As I mentioned in Monday’s post, I’ve been greatly blessed in the last few weeks in unexpected ways. One of those is that I caught first a cold and then the flu from my grandson while I was helping his mommy recover from having his new baby sister. But it was a blessing.
A blessing to feel like roadkill? But it was.
It prevented me from writing on my blog. I was getting frustrated by the political machinations in this country. I’m upset that the best and brightest and most (I believe) righteous and capable men are not in first place in the Republican race but have taken turns as second. (see how easily I slip into political angst?)
But I want to center my mind on Jesus. I had been feeling a dearth of Christmas spirit. There wasn’t any magic in planning and preparing gifts for my family. I used my visiting grandkids as an excuse for why I didn’t put up my tree or decorate my house like I usually do the day after Thanksgiving. Privately, I urged Jeff to let me send the kids each a check and sneak away on a cruise with me and skip Christmas all together. (I’m not kidding!)
After having a houseful of company over the Thanksgiving holiday and going right back to Tricia’s for the following week, chores had piled up at home. I spent dawn until dusk on Saturday morning catching up on chores and helping Jeff get started taking care of damage from the ice storm.
But Jeff put on the Christmas music and it started kneading my heart into a softer form.
FOR unto us a child is born! Unto us a son is given and the government shall be upon his sho-oo- oo-oo-oulders! And his name shall be called Wonderful! Counselor! The Mighty God! The Everlasting Father, the Prince of Peace!
The Prince of Peace!
Saturday night, I woke up nauseated and feverish.
There’s nothing so humbling as feeling horrible. Nothing stirs compassion for the chronically ill as being ill yourself. Jeff waited on me with great tenderness and solicitation and that is also humbling and draws out my heart with love to him.
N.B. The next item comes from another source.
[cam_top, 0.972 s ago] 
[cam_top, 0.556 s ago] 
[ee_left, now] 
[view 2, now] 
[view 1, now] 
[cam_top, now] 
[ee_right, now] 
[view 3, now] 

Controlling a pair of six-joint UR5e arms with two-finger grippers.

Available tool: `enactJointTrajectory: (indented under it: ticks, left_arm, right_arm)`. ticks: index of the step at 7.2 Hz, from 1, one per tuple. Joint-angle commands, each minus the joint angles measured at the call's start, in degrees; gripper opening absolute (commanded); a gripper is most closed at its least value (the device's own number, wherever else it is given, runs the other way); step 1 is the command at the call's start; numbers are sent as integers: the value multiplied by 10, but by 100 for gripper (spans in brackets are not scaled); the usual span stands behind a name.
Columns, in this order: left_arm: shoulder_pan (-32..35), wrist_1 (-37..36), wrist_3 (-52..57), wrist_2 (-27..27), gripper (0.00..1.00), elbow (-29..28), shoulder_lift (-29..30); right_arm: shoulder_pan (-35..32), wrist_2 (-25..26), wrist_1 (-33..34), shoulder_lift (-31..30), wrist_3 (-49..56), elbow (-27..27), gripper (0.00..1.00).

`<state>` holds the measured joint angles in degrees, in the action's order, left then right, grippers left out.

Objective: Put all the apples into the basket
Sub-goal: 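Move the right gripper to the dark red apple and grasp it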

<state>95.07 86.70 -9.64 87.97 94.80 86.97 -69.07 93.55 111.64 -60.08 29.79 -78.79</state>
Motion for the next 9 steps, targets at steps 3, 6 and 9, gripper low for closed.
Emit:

Sunday morning, I asked Jeff to give me a blessing. Many’s the time I’ve felt special comfort and inspiration from him giving me blessings. Once the inspiration I received as a result of the words he used in a priesthood blessing of infant Daniel, allowed me to save Daniel’s life.
I realized that I deserved to be sick because I knew my grandson was sick but I ate the cheerios from his high chair tray any way. When I choose foolishly, I will receive the consequences, regardless of my faith.
So I suffered through it. and when I woke Monday feeling better and then even better yesterday, I felt SO GRATEFUL for my habitual good health! I was reminded how miserable illness is and that I want to be kind and helpful to the sick when I have opportunity.
So I want to tell you something I know.
Jesus is indeed the Prince of Peace. His peace is whole. Complete. It is the culmination of compassion, love, understanding, knowledge, power over evil and victory over sin.
Peace is wholeness. There is no fracture or disturbance, no anger or temper with the Prince of Peace. There are only people and situations that run opposite to his nature of ultimate and complete peace. He stands in counterpoint to evil and sin and hate.
In the Book of Mormon, when the Resurrected Lord visits the Nephites on the American continent, he tells that that “contention is of the devil and whoso has the spirit of contention is not of me, but is of the devil.”
He meant for this to be used as a test. It’s a way for us to know if a person or media or an organization is of The Prince of Peace or of the devil. Do they stir up contention and hatred? Do they attempt to humiliate or embarrass or alienate? Or do they love, unite, cause to rejoice, encourage compassion, and draw us closer to our loving Heavenly Father?
If something or someone causes you to rejoice in Christ, you can know that it comes from God. When you feel that peace which surpasseth understanding, you know that it is of The Wonderful Counselor, The Prince of Peace.